Drake on Apple Music (2024)

  • Drake on Apple Music (1)


    On the cover of his fourth studio album Views, Drake looks down from atop Toronto’s CN Tower, paying homage to the city’s notoriously frigid winter temperatures in a heavyweight shearling coat and high-cut boots. He looks less like the superhero he’d made himself into over the course of a roughly six-year rise as singer-songwriter extraordinaire and more like a troubled monarch. Views, which followed two wildly successful projects in 2015 that he’d branded as mixtapes—If You’re Reading This It’s Too Late and the Future collab What a Time to Be Alive—would confirm him as both, his penchant for immaculate songwriting still fully intact and the pressures of existing as the most popular voice in rap, as well as his hometown’s most successful export, weighing heavy on his mind. “I made a decision last night that I would die for it,” Drake raps on “9.” “Just to show the city what it takes to be alive for it.” Drake’s presence eclipsed Toronto just about as soon as So Far Gone dropped, but the city—and what it thinks of him—was never far from his mind. There are references here to specific people (“Redemption”), places (“Weston Road Flows”), and experiences (“Views”), along with nods to the influence of the city’s Caribbean population on “With You,” “Controlla,” and “Too Good” (which just happens to feature Rihanna).He isn’t too much for the world, though, ruminating on his position as one of music’s biggest names—and those who’d rather he wasn’t—on songs like “Still Here,” “Hype,” and “Grammys.” Maybe the the most affecting acknowledgment to this end is the fact that “Hotline Bling,” a strong contender for 2015 song of the summer, was such an afterthought by the time Views was released that it appears here as a bonus track. For all intents and purposes, the Drake of Views is the same one we got on If You’re Reading This and What a Time, but if his previous proper album (Nothing Was the Same) foretold anything, it’s that the man peering down from CN Tower sees things differently than the rest of us.

  • Drake on Apple Music (2)

    If You're Reading This It's Too Late

    Drake surprised everyone at the beginning of 2015 when he dropped If You’re Reading This It’s Too Late, an impressive 17-track release that combines the contemplative and confrontational with plenty of cavernous production from longtime collaborator Noah “40” Shebib. While Drizzy joins mentor Lil Wayne in questioning the loyalty of old friends on the woozy, Wondagurl-produced “Used To,” “Energy” is the cold-blooded highlight—on which he snarls, “I got enemies.” Later, amid the electrifying barbs of “6PM in New York,” Drake considers his own mortality and legacy: “28 at midnight. I wonder what’s next for me.”

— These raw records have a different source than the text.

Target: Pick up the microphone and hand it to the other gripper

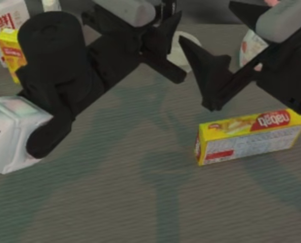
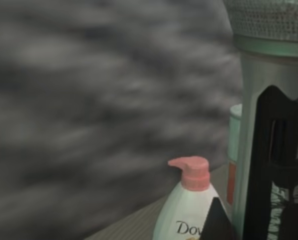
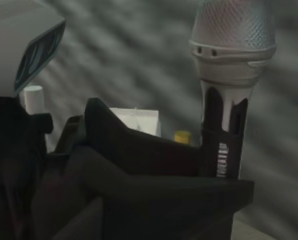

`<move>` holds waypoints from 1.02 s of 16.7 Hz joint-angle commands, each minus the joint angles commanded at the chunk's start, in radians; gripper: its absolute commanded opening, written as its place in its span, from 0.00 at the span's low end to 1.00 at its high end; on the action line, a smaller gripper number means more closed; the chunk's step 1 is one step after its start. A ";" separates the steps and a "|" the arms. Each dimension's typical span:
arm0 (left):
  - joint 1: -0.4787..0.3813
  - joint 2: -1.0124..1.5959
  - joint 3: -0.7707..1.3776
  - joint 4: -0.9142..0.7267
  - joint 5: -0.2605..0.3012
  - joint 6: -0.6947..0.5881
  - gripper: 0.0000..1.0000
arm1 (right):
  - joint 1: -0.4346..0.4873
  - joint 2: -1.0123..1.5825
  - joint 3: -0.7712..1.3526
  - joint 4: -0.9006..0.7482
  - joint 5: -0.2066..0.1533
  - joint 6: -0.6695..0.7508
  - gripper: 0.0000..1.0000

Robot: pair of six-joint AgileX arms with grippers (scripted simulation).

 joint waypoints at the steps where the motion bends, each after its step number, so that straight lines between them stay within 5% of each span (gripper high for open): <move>1: 0.000 0.000 0.000 0.000 0.000 0.000 0.00 | 0.003 0.013 0.013 0.003 0.001 0.000 1.00; 15: 0.000 0.000 0.000 0.000 0.000 0.000 0.00 | 0.039 0.401 0.344 0.059 0.041 -0.001 1.00; 17: 0.000 0.000 0.000 0.000 0.000 0.000 0.00 | 0.039 0.401 0.344 0.059 0.041 -0.001 0.85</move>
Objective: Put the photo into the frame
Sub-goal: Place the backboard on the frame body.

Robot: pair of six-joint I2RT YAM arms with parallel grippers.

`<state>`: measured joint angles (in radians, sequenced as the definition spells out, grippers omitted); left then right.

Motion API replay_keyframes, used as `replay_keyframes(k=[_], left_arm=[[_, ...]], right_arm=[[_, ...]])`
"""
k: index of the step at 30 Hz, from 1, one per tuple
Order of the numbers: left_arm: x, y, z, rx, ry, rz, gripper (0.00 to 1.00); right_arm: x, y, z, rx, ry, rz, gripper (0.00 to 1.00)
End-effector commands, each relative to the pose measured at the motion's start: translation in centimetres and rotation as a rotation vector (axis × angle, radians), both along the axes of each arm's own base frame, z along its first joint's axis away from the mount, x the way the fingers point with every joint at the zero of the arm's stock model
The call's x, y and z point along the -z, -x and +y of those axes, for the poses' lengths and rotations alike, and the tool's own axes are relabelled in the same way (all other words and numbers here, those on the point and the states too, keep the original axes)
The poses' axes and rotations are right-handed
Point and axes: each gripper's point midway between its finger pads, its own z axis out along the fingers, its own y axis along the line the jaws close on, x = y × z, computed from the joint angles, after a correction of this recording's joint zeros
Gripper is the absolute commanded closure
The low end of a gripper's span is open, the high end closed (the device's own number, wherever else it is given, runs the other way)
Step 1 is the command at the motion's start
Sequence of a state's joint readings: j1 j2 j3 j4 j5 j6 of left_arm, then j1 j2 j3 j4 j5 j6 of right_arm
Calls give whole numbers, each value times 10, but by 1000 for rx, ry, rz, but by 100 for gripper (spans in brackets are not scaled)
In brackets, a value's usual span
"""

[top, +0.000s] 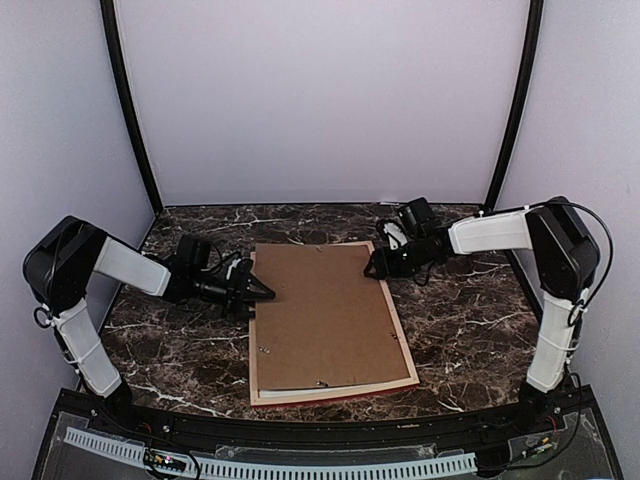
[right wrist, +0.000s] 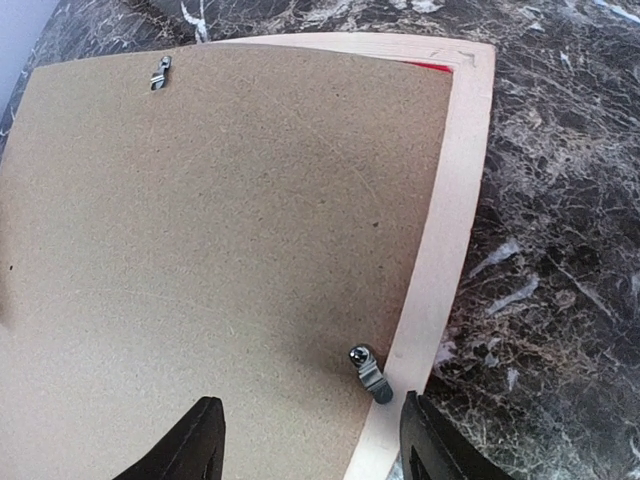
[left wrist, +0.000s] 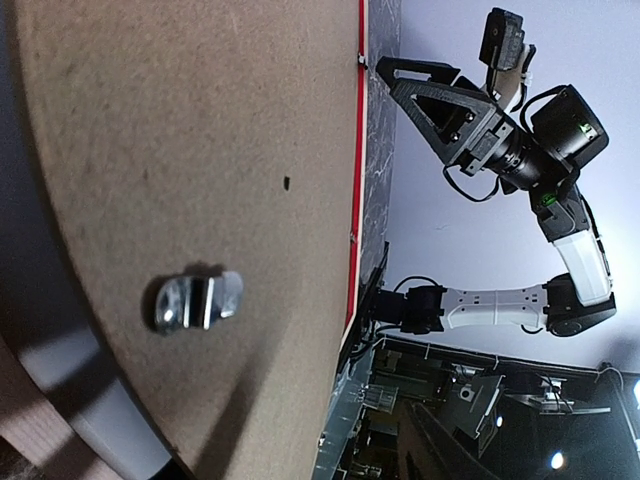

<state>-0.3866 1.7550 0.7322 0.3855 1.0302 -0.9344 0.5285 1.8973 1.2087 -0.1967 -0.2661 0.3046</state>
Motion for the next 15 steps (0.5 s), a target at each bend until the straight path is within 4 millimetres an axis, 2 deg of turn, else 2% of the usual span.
replay_keyframes(k=[1, 6, 15], left_arm=[[-10, -3, -8, 29, 24, -44, 45], [-7, -3, -9, 33, 26, -36, 45], [-6, -2, -10, 32, 27, -36, 45]], right_arm=[[1, -5, 11, -52, 12, -13, 39], [9, -4, 15, -72, 19, 6, 40], [16, 11, 20, -99, 18, 42, 43]])
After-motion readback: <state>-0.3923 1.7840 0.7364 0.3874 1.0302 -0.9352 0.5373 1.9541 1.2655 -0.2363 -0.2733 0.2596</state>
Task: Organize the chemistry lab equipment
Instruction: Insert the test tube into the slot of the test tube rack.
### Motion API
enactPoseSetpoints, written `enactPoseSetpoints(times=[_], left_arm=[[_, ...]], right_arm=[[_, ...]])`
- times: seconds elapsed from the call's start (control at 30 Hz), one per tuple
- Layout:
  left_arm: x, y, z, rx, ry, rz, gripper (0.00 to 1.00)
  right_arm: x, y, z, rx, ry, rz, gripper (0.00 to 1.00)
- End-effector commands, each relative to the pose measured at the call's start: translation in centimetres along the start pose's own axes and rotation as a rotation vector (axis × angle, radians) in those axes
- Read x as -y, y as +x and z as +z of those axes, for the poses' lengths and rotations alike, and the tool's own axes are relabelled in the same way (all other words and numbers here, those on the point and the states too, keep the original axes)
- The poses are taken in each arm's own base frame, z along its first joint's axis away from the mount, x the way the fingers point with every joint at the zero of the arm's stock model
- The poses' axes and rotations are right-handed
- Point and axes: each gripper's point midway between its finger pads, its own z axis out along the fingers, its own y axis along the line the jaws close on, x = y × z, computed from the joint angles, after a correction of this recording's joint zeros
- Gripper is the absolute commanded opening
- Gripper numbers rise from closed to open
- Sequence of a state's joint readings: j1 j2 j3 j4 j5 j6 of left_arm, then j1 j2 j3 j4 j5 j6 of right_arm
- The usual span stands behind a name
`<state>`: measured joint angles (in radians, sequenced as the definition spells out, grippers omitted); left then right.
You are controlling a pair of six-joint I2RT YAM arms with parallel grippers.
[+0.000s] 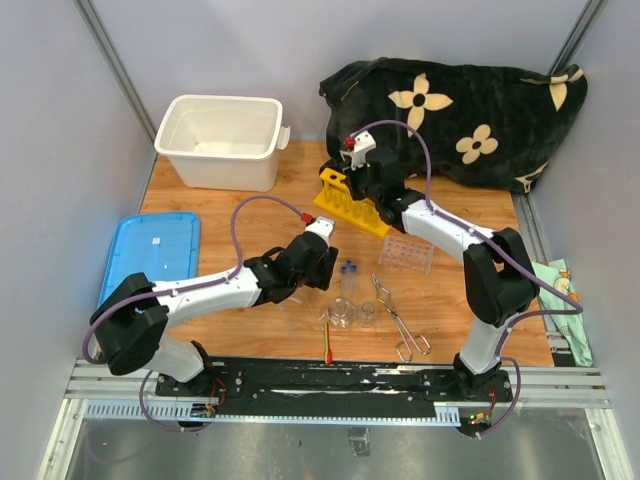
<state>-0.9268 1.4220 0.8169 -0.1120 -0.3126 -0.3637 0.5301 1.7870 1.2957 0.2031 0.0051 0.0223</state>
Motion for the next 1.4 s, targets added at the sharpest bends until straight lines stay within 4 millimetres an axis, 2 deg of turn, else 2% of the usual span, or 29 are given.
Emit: enactPoseSetpoints(times=[0.0, 0.3, 0.93, 1.13, 1.37], left_arm=[[0.8, -1.3, 0.0, 0.038, 0.018, -0.002, 0.57], [0.7, -1.1, 0.1, 0.034, 0.015, 0.001, 0.57], [0.6, -0.6, 0.6, 0.023, 0.008, 0.024, 0.56], [0.5, -0.5, 0.8, 0.019, 0.007, 0.026, 0.56], [0.5, -0.2, 0.9, 0.009, 0.001, 0.026, 0.56]], right_arm=[[0.7, -2.5, -0.6, 0.068, 0.022, -0.005, 0.01], [0.5, -1.0, 0.6, 0.039, 0.012, -0.005, 0.01], [0.2, 0.5, 2.2, 0.006, -0.001, -0.01, 0.01], [0.1, 0.7, 2.1, 0.005, -0.008, -0.01, 0.19], [0.1, -0.2, 1.5, 0.018, -0.01, -0.008, 0.28]])
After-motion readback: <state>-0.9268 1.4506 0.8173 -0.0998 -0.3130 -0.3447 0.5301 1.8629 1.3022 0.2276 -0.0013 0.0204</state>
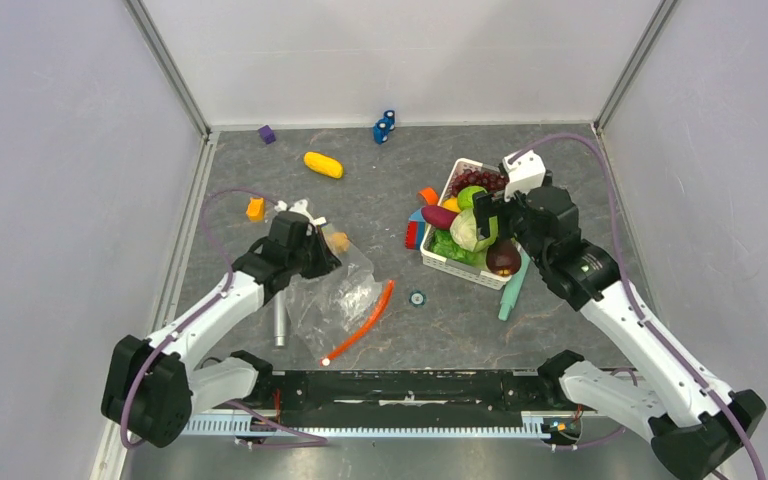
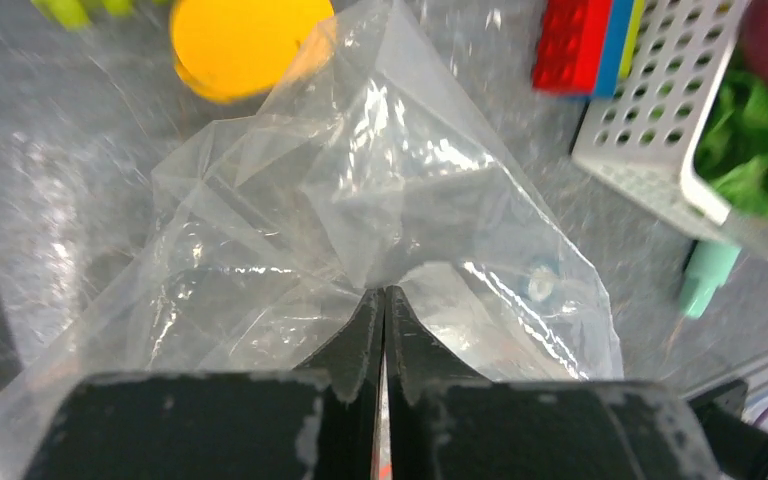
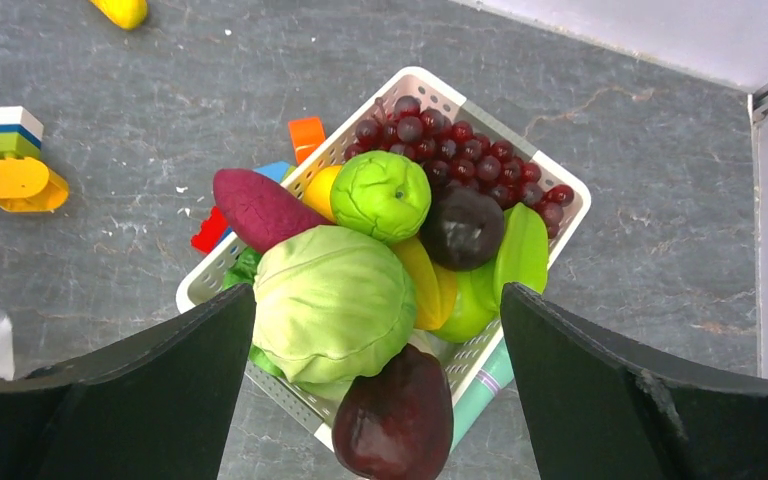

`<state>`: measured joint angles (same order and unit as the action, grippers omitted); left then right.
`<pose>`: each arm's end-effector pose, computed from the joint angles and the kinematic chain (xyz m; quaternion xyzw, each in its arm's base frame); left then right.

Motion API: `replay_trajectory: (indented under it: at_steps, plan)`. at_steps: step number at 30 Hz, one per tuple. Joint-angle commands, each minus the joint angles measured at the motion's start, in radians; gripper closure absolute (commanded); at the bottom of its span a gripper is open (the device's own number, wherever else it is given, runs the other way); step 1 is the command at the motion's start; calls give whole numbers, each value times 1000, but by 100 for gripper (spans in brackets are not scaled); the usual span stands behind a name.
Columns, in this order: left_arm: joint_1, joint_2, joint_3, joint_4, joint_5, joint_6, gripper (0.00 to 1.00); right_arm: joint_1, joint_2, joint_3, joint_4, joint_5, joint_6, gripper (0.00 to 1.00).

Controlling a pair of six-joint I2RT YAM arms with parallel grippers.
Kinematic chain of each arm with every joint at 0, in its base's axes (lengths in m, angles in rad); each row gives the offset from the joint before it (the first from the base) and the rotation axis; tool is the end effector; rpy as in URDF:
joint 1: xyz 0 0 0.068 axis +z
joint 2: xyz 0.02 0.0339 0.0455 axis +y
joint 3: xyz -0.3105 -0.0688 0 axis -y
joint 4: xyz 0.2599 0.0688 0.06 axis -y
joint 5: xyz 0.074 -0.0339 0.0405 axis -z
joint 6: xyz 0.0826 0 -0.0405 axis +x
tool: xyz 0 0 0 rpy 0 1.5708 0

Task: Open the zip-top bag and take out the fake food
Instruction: Place the zipper food storage bag at the center of the board, then pick up the fake fruit from the center of the board.

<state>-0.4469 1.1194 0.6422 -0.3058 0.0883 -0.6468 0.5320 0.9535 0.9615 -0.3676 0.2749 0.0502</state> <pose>0.2257 -0.1162 0.2166 -0.0752 0.9196 -0.2342 0.3063 0.2211 0.1041 0.3748 -0.1186 0.8095 0.0539 0.5725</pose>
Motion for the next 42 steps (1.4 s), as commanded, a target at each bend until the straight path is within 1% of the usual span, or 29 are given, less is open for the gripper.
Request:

  • Drake on Apple Music (3)

    Nothing Was the Same (Deluxe)

    Nothing Was the Same intensified Drake's sensitivity even as it deepened the ominous undercurrent in his music. These are songs about success and celebration, but more importantly, they address the inescapable fear and danger inherent in any conquest. Working primarily with his longtime collaborator Noah “40” Shebib and a host of invited sonic masterminds, Drake makes songs that say as much through atmosphere as they do with lyrics. Rather than adhere to the conventions of beats and rhymes, his tracks embrace the slippery tension between singing and rapping, between tight rhythms and free-floating passages, between choruses and stream-of-consciousness confessions. Nothing Was the Same is a remarkably unified piece of work, with each song partaking in a singular fusion of sensuality, revelry, and tantalizing darkness.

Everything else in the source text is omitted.